• _The problem_
Search the records below for the string "plastic" and copy each line where it turns up.

── Listed records

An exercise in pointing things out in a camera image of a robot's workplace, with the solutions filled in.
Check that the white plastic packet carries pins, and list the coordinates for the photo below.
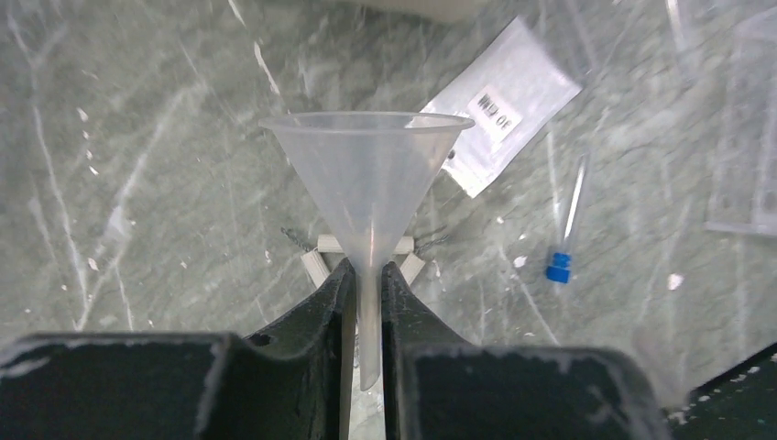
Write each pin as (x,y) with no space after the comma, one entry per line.
(510,91)

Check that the clear plastic funnel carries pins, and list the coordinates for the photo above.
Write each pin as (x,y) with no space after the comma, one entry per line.
(367,172)

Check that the blue cap test tube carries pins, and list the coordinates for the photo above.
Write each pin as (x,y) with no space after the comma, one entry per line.
(560,261)

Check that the beige plastic bin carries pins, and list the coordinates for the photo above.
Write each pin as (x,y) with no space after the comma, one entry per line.
(446,11)

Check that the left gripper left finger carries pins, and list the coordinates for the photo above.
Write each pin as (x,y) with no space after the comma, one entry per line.
(289,380)

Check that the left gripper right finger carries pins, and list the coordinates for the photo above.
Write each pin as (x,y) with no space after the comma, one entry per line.
(439,386)

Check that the white clay triangle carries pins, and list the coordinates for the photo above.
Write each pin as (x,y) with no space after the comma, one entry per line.
(318,270)

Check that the clear test tube rack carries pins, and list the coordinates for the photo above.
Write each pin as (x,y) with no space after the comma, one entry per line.
(743,196)

────

• _Exercise solution_
Check that the white plastic packet carries pins, and list the coordinates for the photo below.
Check that the clear plastic funnel carries pins, and list the coordinates for the photo above.
Check that the beige plastic bin carries pins, and list the coordinates for the photo above.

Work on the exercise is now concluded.